**Task brief**: Select, from the data, each line where "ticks" occurs.

Dataset entries:
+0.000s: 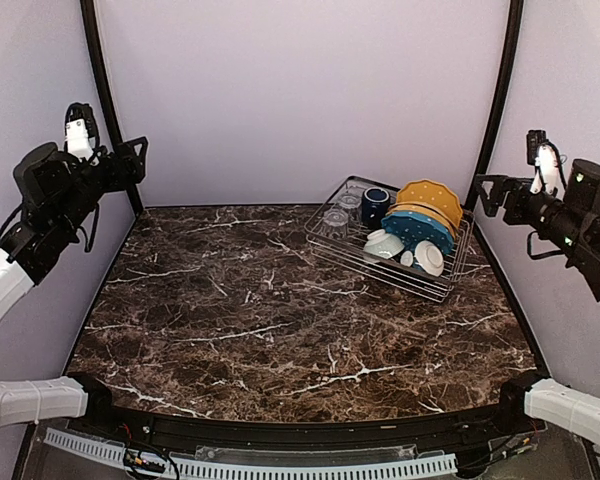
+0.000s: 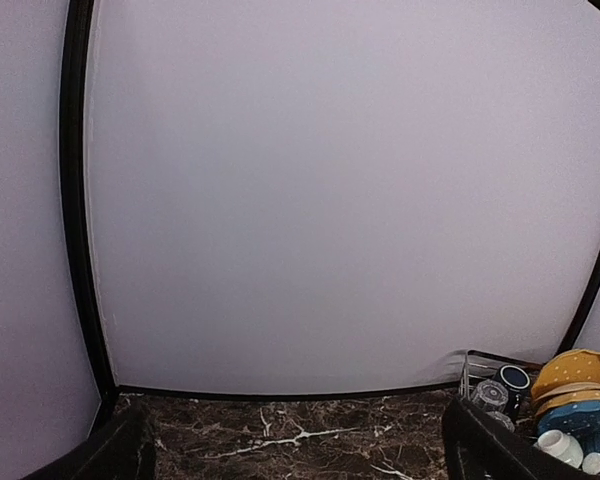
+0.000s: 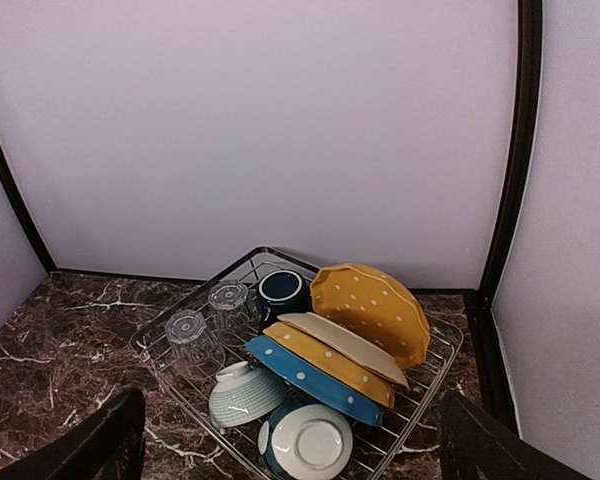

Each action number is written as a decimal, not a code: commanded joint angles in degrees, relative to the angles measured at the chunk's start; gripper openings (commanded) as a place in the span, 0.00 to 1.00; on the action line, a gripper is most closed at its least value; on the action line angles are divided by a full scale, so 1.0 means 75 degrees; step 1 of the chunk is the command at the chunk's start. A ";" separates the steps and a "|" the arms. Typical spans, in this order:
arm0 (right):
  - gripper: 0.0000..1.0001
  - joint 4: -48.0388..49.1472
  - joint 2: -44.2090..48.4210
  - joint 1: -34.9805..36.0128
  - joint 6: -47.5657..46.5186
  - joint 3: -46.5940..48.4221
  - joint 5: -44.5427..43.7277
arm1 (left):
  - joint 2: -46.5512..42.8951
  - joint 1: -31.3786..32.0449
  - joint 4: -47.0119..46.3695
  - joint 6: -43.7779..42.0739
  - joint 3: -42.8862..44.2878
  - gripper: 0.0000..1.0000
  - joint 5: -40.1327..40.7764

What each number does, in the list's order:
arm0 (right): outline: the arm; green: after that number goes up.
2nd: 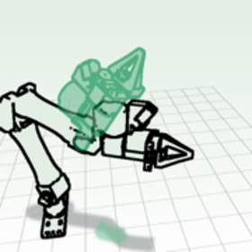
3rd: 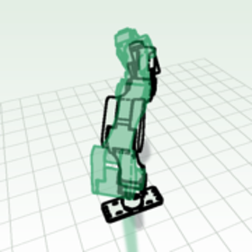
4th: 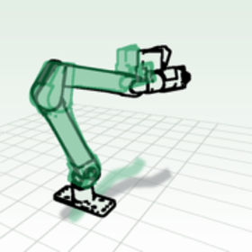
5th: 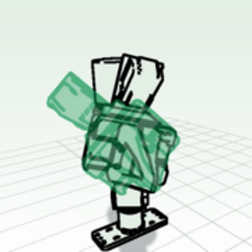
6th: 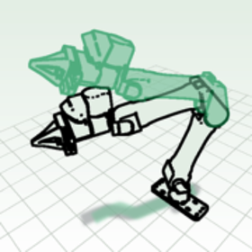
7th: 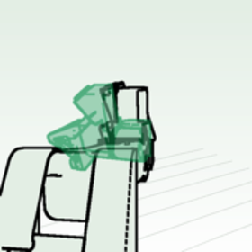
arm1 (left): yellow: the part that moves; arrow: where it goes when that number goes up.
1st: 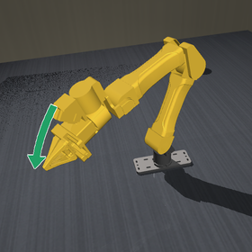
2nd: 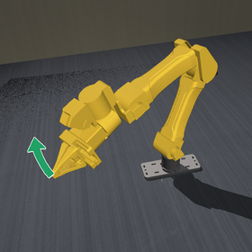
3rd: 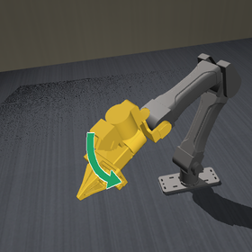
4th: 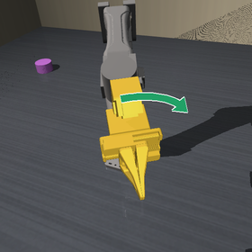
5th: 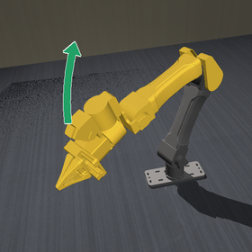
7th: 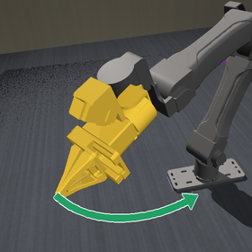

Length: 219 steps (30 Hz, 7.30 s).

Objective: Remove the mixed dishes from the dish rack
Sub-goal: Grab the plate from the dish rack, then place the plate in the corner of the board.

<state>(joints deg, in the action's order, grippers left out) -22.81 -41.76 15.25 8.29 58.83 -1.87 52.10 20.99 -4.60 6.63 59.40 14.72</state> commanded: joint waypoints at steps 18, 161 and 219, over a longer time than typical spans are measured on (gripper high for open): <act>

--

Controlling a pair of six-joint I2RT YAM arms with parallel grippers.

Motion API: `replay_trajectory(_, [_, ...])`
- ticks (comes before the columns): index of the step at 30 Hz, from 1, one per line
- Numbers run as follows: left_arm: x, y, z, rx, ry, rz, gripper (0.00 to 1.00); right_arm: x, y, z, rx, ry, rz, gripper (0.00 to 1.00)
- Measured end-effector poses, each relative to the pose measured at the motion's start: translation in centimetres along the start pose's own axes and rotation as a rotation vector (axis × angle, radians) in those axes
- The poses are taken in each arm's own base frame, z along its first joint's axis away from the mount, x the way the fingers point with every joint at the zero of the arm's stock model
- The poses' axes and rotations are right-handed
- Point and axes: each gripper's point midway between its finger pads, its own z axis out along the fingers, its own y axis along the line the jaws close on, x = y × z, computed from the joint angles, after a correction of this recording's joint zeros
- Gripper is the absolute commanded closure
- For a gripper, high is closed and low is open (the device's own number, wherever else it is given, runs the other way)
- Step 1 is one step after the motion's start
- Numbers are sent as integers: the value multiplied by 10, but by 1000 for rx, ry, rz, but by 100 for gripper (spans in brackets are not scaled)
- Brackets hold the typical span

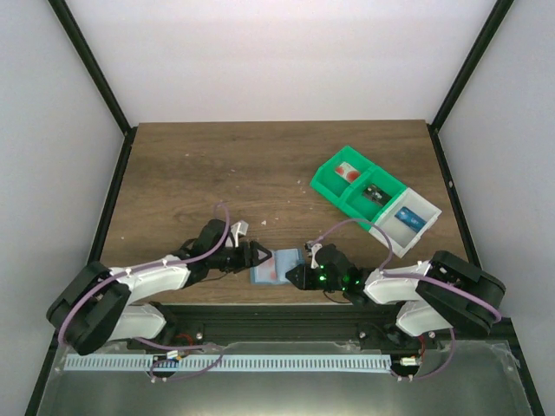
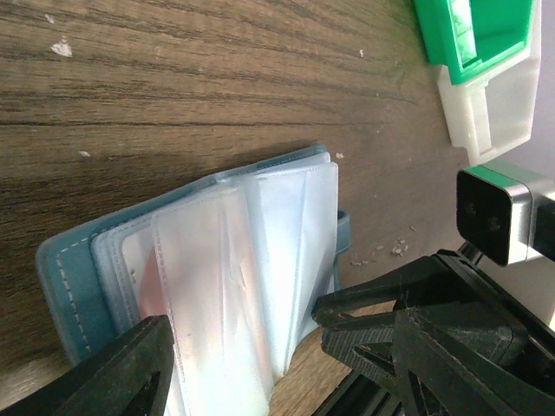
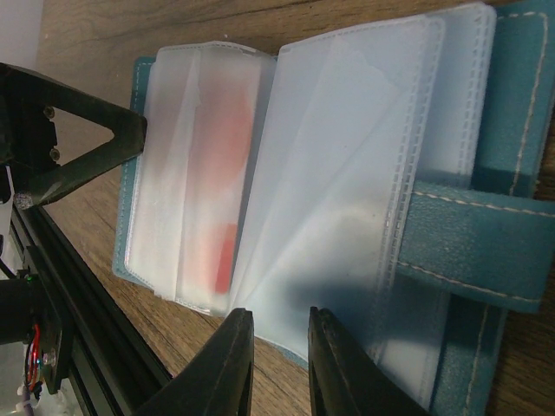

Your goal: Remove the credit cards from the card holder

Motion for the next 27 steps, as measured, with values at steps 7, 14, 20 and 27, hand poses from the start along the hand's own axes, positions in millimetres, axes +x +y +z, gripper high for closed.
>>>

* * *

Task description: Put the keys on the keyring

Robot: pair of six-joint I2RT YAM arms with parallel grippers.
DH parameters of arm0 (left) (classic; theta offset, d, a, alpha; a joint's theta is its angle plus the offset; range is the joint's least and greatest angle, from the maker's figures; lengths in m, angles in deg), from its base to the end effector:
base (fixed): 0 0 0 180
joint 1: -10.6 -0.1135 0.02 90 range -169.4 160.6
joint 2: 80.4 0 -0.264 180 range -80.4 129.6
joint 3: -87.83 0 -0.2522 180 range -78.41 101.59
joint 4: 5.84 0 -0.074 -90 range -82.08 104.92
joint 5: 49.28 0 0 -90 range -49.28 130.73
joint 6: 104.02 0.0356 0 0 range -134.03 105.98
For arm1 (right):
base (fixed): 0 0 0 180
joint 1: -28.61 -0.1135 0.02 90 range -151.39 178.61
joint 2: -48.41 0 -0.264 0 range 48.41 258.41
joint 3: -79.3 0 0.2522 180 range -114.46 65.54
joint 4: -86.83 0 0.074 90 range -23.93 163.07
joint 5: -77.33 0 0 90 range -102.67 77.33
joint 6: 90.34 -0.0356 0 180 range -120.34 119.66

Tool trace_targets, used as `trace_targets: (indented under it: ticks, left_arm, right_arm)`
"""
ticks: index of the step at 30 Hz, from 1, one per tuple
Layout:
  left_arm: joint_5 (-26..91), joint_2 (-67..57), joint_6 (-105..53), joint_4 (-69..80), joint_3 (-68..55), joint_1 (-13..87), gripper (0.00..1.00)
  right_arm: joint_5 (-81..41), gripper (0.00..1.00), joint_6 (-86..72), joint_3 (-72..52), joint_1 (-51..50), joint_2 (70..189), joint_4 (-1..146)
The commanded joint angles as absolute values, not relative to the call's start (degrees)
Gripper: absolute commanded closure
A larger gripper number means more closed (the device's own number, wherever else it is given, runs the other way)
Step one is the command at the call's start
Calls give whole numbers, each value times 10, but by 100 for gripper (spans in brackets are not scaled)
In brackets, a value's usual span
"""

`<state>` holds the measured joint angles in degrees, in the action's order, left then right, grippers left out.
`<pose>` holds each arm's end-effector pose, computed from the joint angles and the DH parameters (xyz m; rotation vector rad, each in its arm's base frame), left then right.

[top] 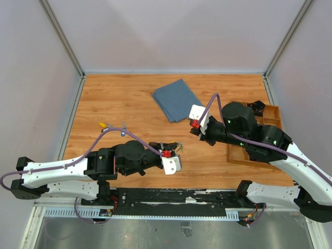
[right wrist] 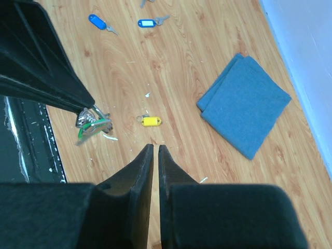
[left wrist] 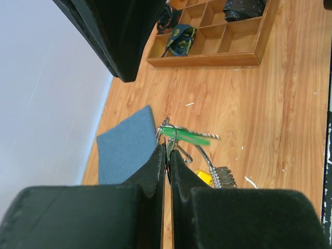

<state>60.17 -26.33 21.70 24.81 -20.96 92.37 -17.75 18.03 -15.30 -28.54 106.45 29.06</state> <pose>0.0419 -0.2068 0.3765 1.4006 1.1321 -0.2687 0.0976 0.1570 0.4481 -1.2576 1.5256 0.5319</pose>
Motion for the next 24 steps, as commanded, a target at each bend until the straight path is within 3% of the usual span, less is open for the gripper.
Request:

**Expected answer**:
- ticks (comes before the columns): index of the step at 30 Hz, from 1, one per line
Tool trace_targets, used as `trace_targets: (indented under it: ticks, left_arm, right_arm)`
ticks: index of the step at 30 Hz, from 1, one per tuple

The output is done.